Work task
Would you reproduce exactly the lines below from the one holding "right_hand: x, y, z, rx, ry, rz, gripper" through the one holding "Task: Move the", inclusive, and no others?
----
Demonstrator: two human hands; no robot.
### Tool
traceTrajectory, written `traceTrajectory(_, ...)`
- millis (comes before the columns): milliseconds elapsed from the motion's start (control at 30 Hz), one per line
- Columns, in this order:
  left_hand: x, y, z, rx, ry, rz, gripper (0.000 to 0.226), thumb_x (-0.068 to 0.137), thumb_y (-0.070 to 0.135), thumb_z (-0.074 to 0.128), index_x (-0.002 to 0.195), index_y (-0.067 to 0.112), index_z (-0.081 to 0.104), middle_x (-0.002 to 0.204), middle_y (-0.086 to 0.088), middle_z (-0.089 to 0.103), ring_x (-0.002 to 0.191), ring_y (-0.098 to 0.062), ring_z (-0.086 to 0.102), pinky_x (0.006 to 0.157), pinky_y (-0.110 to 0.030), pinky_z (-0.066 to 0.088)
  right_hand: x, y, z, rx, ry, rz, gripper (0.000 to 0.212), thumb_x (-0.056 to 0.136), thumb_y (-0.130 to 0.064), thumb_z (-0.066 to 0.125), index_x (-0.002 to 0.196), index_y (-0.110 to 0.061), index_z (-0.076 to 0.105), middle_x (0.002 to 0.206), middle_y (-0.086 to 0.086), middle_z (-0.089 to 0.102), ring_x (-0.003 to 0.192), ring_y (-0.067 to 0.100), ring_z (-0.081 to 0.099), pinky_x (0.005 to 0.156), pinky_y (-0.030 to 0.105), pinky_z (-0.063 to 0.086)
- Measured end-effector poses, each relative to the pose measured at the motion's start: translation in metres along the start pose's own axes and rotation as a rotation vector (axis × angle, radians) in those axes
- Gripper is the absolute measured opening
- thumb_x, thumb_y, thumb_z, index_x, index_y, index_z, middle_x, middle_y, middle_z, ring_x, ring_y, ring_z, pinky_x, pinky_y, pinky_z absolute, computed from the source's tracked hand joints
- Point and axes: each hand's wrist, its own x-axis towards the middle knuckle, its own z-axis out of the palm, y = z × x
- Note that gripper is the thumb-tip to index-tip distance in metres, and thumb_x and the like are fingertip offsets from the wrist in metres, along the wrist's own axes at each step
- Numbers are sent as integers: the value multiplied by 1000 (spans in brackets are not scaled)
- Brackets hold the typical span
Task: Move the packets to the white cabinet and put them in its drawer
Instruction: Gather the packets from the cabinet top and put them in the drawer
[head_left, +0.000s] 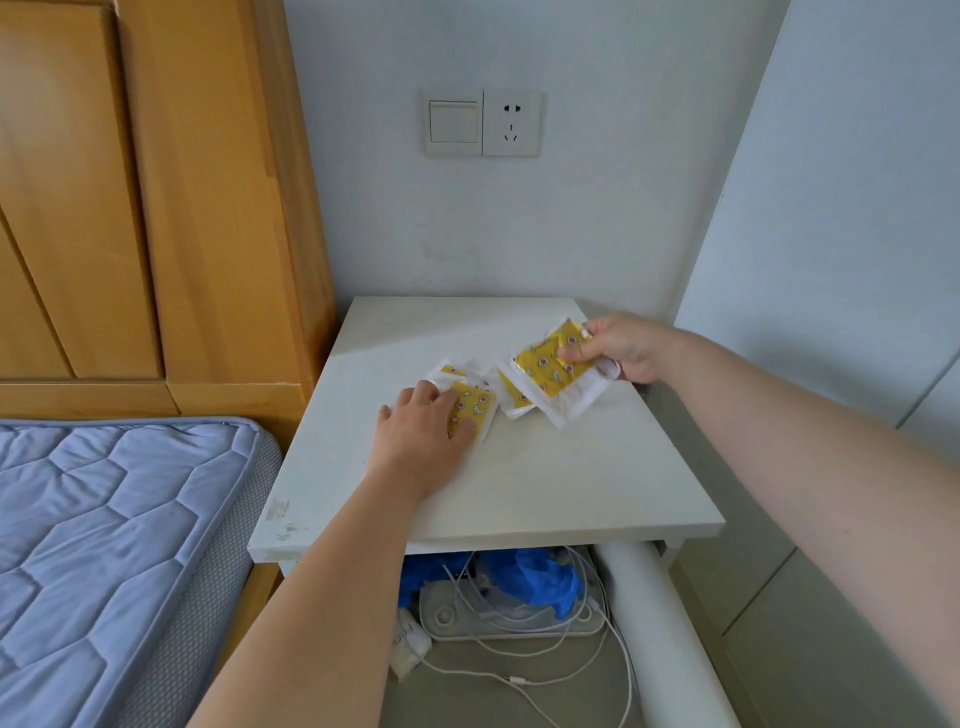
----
Response
  right_hand: x, y, z, rx, ry, rz, gripper (0.000 to 0.212), thumb_x (-0.056 to 0.136), thumb_y (-0.130 to 0.064), thumb_z (-0.066 to 0.125), index_x (-0.002 to 0.196), index_y (-0.110 to 0.061), index_z (-0.076 to 0.105), middle_x (0.002 to 0.206), middle_y (-0.086 to 0.086), middle_z (-0.089 to 0.102), ring_x (-0.003 to 0.192), ring_y (-0.067 to 0.100), ring_z (-0.081 to 0.099), pinky_x (0.005 to 0.156), pinky_y (-0.030 to 0.105), pinky_z (-0.063 to 0.086)
- Measured end-effector poses, each relative to the pose measured at the motion's start: translation in metres along the start pose's own axes and rotation as a rotation vector (axis × angle, radians) in those axes
- Gripper is the absolute measured opening
- thumb_x, thumb_y, thumb_z, index_x, index_y, index_z, middle_x, middle_y, middle_z, ring_x, ring_y, ring_z, pinky_x, pinky_y, pinky_z absolute, computed from the source's tracked hand joints
- Point and axes: each hand's wrist, its own x-axis towards the middle knuckle, its own z-axis out of the palm, y = z × x
- Note that gripper is the thumb-tip to index-tip distance in metres, and thumb_x and the like are fingertip offsets from the wrist in metres, along the wrist's own axes at each step
- Numbers are sent as integers: the value multiplied by 1000 (spans in brackets are not scaled)
- Brackets hold the typical span
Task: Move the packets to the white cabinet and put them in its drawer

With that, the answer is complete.